Insurtech Lemonade Announces Q2 2023 Financial Results

Lemonade, Inc. (NYSE: LMND) has released its second quarter 2023 financial results on August 2, 2023.

In their Shareholder Letter, Insurance tech firm Lemonade notes that 2023’s second quarter “delivered better than expected top and bottom lines, as well as reinsurance and growth financing programs which herald a step function improvement in their capital efficiency, enabling both faster growth and deeper cash reserves.”

As noted in the letter to Lemonade’s share holders:

  • Top line: At $687 million, in-force premium (IFP) grew by 50% year
    over year.
  • Reinsurance: Our 55% quota share program was reupped and
    oversubscribed, with ceding commissions expected to be roughly
    equivalent to those under the outgoing agreements.
  • ‘Synthetic Agents’: We secured customer acquisition cost (CAC)
    financing, designed to close the cash-flow gap and unlock cash-friendly
    scaling.
  • Rates: California recently approved a 30% increase in our homeowners
    rates, and a 23% increase for Lemonade Pet. Across the board we are
    taking more rate, and seeing an acceleration in our rate approvals. We
    expect this will register on our loss ratio as new rates ‘earn in’ over the
    coming quarters.
  • Bottom line: At $53 million, Adjusted EBITDA loss came in better than
    expected, notwithstanding heightened CAT losses. Net loss for the
    quarter was $67 million.

Lemonade’s reinsurance agreement was successfully renewed despite difficult market conditions – one reinsurance market report called it “one of the hardest reinsurance markets in living memory” (The Great Realignment, Howden).

With ceding commissions that are expected “to be roughly inline with our previous deal, at the same cede level, and with the same partners, the new reinsurance program is a vote of confidence from some of the world’s most substantial and respected reinsurers.”

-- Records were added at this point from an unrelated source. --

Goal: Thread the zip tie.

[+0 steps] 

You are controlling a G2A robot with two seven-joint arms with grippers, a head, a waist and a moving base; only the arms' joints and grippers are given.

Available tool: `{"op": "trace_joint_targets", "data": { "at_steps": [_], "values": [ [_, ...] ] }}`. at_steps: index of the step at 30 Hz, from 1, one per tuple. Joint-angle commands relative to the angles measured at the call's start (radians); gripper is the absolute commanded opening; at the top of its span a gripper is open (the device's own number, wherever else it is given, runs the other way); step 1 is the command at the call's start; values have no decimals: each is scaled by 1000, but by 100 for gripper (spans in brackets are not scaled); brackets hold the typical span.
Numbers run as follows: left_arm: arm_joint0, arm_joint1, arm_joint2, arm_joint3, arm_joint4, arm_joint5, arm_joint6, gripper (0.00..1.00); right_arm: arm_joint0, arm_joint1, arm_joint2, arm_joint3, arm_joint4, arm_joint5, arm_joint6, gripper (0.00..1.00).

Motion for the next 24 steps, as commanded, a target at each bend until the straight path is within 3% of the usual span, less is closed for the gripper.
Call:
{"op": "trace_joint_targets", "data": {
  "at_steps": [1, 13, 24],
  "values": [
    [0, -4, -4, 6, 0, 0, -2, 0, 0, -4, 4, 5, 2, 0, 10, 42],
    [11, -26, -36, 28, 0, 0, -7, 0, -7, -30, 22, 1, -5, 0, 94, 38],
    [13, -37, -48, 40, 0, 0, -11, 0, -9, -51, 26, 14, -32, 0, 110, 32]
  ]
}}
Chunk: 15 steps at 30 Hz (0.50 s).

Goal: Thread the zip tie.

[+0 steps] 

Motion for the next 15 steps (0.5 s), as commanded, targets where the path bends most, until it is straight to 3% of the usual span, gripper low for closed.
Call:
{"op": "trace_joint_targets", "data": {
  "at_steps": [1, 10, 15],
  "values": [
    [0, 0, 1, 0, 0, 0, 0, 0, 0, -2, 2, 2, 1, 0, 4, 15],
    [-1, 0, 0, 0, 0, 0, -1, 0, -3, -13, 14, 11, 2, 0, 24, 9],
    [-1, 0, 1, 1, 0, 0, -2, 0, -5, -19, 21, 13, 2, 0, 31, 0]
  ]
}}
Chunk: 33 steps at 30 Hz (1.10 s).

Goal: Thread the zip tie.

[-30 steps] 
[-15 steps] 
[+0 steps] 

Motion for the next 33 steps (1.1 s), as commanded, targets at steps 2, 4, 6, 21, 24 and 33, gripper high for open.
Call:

In effect from July 1, 2023 for the standard 12-month term, “the renewed 55% quota share allows Lemonade to continue to operate in a capital-light manner.”

This capital efficiency is “supplemented by two new structures: a new riskbearing entity, Lemonade Re, domiciled in the Cayman Islands, where we plan to hold some of the retained risk, and a captive cell at a Bermuda transformer, where we plan to retain most of our windstorm exposure. ”

‘Capital light’ was also “one of the goals of our newly launched Synthetic Agents program.”

The ratio of their customer lifetime “value to CAC (LTV/CAC) is compelling, yet our direct-to-consumer (DTC) distribution strategy front-loads our costs, making fast growth capital intensive: we must finance 100% of the CAC upfront, and it typically takes ~24 months to realize payback on that spend.”

As noted in the announcement:

“Given today’s elevated cost of capital, these dynamics led us to pull back on growth. By advancing up to 80% of our growth spend each month, our Synthetic Agents (aka, General Catalyst’s Customer Value Fund) will effectively close the ‘cash flow gap’ associated with DTC distribution. This is expected to enable us to nearly double the IRR on our CAC spend, from ~50% to ~90%.”

As covered recently, Lemonade, the digital insurance company powered by AI and social impact, announced it has partnered with General Catalyst (GC), a venture firm and an early investor in Lemonade, in order “to create Synthetic Agents, a novel financial structure that unlocks growth without depleting cash.”

Lemonade claims that it “enjoys strong unit economics – investments in customer acquisition (CAC) are typically repaid three times over – but the initial CAC payback can take a couple of years.”

This ‘cash flow gap’ means “that many opportunities for profitable growth are passed on, pending payback from prior acquisitions.”